EXERCISE AIM – Line filter on the word "sample": copy each matching line from the entries.

━━━━━━━━━━━━━━━━━━━━

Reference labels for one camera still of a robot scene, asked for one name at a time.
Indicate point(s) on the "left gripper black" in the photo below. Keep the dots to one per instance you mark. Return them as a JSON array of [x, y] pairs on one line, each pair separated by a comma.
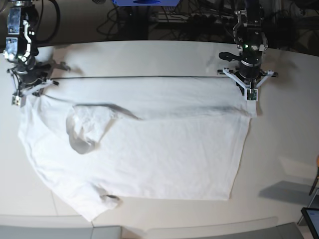
[[249, 69]]

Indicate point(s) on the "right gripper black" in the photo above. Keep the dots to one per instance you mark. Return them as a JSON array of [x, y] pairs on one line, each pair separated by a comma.
[[32, 76]]

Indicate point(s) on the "white T-shirt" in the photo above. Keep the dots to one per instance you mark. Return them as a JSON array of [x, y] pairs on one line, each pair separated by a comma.
[[151, 138]]

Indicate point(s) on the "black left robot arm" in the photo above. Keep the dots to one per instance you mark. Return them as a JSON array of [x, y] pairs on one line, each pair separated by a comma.
[[251, 42]]

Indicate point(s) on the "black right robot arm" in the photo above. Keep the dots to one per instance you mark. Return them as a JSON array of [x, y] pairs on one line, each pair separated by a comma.
[[21, 43]]

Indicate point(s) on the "blue box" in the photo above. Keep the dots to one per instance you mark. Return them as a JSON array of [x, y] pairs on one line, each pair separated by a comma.
[[146, 2]]

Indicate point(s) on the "black tripod leg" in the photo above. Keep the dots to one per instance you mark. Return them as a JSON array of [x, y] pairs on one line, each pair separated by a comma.
[[316, 178]]

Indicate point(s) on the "grey chair left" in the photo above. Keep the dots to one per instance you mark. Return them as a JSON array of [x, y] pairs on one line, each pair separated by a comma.
[[9, 232]]

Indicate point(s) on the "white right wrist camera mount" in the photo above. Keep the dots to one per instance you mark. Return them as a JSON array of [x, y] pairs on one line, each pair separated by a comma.
[[20, 93]]

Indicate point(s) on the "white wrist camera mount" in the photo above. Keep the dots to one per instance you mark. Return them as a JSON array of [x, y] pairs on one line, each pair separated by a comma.
[[248, 85], [20, 93]]

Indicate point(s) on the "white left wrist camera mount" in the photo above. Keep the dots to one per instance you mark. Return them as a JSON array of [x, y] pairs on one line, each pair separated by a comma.
[[248, 85]]

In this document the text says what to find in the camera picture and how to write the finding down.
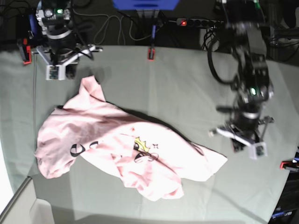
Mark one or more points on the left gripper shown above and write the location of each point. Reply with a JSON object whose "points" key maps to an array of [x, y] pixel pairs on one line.
{"points": [[244, 130]]}

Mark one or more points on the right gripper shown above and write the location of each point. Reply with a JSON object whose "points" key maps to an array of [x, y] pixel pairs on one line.
{"points": [[67, 57]]}

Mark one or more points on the pink t-shirt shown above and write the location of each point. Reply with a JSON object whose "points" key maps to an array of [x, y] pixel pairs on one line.
{"points": [[146, 156]]}

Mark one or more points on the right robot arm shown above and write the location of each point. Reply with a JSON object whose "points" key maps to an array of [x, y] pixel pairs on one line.
{"points": [[62, 45]]}

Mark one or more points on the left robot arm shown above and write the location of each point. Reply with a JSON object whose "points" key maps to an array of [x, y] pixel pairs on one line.
{"points": [[242, 31]]}

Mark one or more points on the red left table clamp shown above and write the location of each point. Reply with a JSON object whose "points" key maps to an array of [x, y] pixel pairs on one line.
{"points": [[25, 50]]}

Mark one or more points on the red table clamp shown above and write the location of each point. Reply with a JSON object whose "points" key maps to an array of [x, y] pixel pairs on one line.
{"points": [[292, 165], [25, 50], [151, 54]]}

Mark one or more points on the red right table clamp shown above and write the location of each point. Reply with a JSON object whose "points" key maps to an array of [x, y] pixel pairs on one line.
{"points": [[292, 165]]}

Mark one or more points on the green table cloth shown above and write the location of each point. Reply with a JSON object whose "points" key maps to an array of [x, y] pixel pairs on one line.
{"points": [[176, 88]]}

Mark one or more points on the red centre table clamp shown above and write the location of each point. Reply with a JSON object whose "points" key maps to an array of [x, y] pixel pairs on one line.
{"points": [[151, 54]]}

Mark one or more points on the blue box at top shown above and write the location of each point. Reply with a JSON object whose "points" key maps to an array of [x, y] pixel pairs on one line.
{"points": [[145, 4]]}

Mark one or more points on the black power strip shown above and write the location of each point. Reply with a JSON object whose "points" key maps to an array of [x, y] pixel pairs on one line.
{"points": [[199, 23]]}

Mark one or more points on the white bin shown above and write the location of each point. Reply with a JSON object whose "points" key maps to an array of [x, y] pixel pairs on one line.
{"points": [[26, 208]]}

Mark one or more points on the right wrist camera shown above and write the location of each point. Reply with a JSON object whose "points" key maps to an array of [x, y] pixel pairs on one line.
{"points": [[55, 72]]}

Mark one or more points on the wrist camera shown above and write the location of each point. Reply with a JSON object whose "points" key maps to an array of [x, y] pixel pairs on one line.
{"points": [[55, 72], [257, 150]]}

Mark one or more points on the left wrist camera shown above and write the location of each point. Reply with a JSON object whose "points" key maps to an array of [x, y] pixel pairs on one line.
{"points": [[257, 150]]}

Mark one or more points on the blue clamp handle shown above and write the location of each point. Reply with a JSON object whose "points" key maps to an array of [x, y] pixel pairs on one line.
{"points": [[153, 32]]}

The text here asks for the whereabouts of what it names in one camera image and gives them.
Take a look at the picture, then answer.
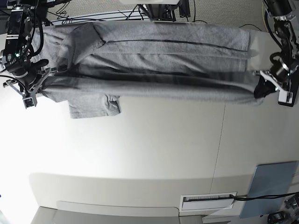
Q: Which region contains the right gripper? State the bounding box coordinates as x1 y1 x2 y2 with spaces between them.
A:
3 65 58 97

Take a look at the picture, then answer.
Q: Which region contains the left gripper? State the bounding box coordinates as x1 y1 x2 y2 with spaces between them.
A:
254 62 290 98

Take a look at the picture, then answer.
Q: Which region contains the grey T-shirt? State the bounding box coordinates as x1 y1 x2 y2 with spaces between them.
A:
32 21 263 119

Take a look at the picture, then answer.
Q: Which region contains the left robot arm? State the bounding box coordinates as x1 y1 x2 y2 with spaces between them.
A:
263 0 299 91

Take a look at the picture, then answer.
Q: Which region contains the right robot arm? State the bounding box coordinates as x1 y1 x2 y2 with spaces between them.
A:
1 5 277 104

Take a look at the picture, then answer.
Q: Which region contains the black rectangular box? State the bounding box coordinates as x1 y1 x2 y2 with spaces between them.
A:
278 80 299 107

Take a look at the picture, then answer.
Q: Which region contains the blue-grey flat board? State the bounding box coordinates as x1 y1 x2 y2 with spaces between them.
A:
239 161 297 218

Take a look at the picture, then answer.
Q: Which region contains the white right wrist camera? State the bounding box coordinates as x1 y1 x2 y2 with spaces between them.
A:
22 95 37 109

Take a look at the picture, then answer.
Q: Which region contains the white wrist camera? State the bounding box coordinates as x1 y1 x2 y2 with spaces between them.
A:
278 90 293 104
22 95 37 109

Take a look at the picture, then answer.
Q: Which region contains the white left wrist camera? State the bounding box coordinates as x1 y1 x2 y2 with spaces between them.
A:
278 90 293 104

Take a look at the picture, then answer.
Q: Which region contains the yellow cable on floor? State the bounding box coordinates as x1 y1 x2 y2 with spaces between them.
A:
261 0 268 32

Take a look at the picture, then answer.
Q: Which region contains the black cable on table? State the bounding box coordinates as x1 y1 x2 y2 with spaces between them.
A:
230 192 299 202

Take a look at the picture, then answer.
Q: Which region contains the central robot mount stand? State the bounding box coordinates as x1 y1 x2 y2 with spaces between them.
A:
136 0 191 22

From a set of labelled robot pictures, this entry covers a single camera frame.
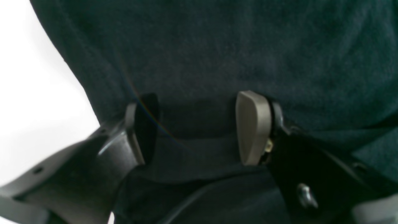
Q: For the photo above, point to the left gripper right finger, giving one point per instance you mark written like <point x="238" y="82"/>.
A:
<point x="319" y="183"/>

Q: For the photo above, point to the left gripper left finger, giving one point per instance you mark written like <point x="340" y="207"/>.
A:
<point x="79" y="184"/>

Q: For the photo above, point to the black T-shirt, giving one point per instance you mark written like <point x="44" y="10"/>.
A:
<point x="331" y="64"/>

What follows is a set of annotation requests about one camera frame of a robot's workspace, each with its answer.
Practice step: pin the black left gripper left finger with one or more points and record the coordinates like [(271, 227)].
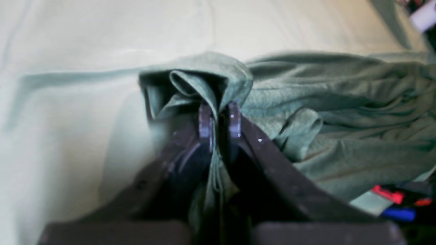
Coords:
[(153, 209)]

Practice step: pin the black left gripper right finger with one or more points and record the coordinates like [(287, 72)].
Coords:
[(286, 208)]

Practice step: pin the green T-shirt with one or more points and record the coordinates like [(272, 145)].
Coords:
[(347, 122)]

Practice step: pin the blue orange bar clamp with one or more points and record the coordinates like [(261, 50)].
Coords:
[(411, 202)]

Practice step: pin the light green table cloth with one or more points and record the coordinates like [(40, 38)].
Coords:
[(73, 123)]

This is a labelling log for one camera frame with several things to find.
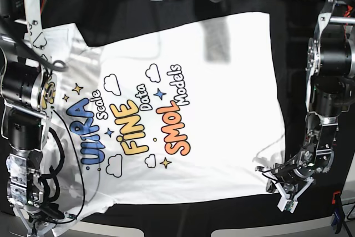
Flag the orange blue clamp bottom right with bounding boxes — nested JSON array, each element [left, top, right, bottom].
[[331, 191, 344, 234]]

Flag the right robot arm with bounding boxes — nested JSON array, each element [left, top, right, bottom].
[[1, 0, 66, 234]]

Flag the black table cloth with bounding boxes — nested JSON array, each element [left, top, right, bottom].
[[42, 0, 354, 236]]

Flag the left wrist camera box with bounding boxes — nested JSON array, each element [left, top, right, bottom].
[[277, 198, 298, 213]]

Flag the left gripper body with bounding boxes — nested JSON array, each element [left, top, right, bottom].
[[270, 149, 333, 193]]

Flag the white printed t-shirt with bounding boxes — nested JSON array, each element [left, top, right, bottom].
[[40, 12, 285, 218]]

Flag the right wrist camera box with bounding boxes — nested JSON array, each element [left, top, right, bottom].
[[63, 212, 77, 222]]

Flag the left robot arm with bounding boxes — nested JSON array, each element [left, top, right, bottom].
[[258, 0, 354, 198]]

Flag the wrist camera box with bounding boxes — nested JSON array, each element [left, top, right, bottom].
[[63, 212, 77, 222], [277, 198, 298, 213]]

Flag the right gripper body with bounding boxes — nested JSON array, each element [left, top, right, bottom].
[[7, 150, 67, 226]]

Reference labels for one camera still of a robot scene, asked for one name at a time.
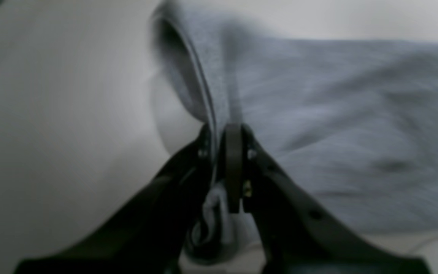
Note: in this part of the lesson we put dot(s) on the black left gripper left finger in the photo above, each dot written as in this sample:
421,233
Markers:
146,235

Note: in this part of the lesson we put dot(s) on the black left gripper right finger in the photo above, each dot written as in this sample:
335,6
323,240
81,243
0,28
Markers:
298,235

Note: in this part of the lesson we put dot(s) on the grey T-shirt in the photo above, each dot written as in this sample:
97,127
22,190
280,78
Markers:
353,122

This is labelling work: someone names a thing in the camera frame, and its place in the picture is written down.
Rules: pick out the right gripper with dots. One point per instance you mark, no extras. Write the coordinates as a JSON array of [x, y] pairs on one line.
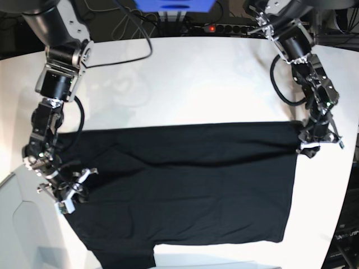
[[67, 192]]

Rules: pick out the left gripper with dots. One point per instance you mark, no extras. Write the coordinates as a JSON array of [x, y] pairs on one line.
[[317, 132]]

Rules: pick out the black T-shirt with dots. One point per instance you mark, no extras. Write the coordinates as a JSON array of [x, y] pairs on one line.
[[183, 185]]

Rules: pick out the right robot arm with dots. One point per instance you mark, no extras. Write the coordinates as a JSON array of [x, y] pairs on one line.
[[67, 49]]

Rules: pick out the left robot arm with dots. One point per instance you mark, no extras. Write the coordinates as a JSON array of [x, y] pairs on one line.
[[280, 23]]

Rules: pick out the black power strip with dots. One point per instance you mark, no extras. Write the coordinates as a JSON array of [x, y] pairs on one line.
[[226, 30]]

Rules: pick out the blue plastic box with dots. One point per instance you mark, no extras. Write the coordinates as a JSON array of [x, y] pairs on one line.
[[174, 5]]

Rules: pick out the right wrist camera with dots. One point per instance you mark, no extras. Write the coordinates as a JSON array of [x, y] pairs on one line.
[[65, 207]]

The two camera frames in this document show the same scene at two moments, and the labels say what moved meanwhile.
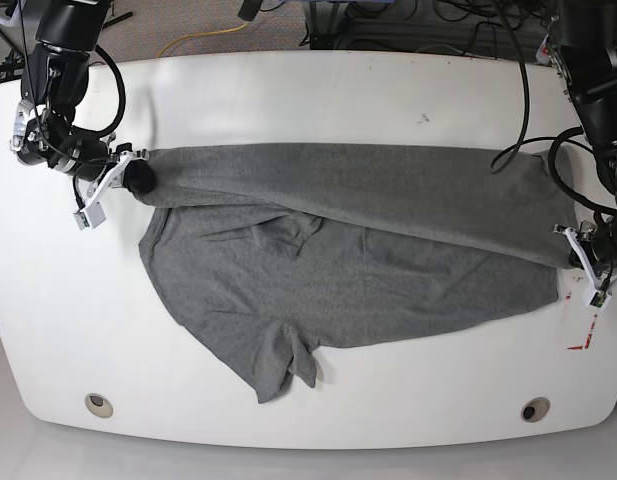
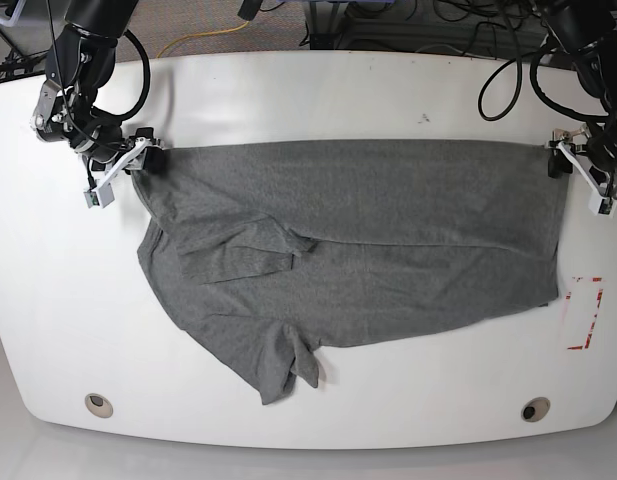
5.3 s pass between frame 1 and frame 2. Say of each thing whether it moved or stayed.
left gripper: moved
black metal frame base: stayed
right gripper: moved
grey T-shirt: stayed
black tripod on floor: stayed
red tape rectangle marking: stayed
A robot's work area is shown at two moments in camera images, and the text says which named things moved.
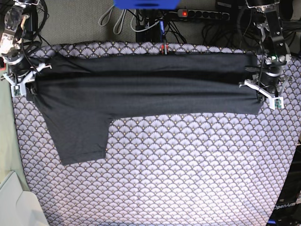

━━━━━━━━━━━━━━━━━━━━

SOLUTION TO THIS EXERCISE –
Note: in this part of the lesson we put dot(s) on the black left gripper left finger in the photo above, each dot written as in this sample:
Note: in this part of the lesson we put dot(s) on the black left gripper right finger in the photo above, each dot written as in this sample:
Note: in this part of the lesson we put dot(s) on the grey T-shirt in the photo above, each dot written as in this sample:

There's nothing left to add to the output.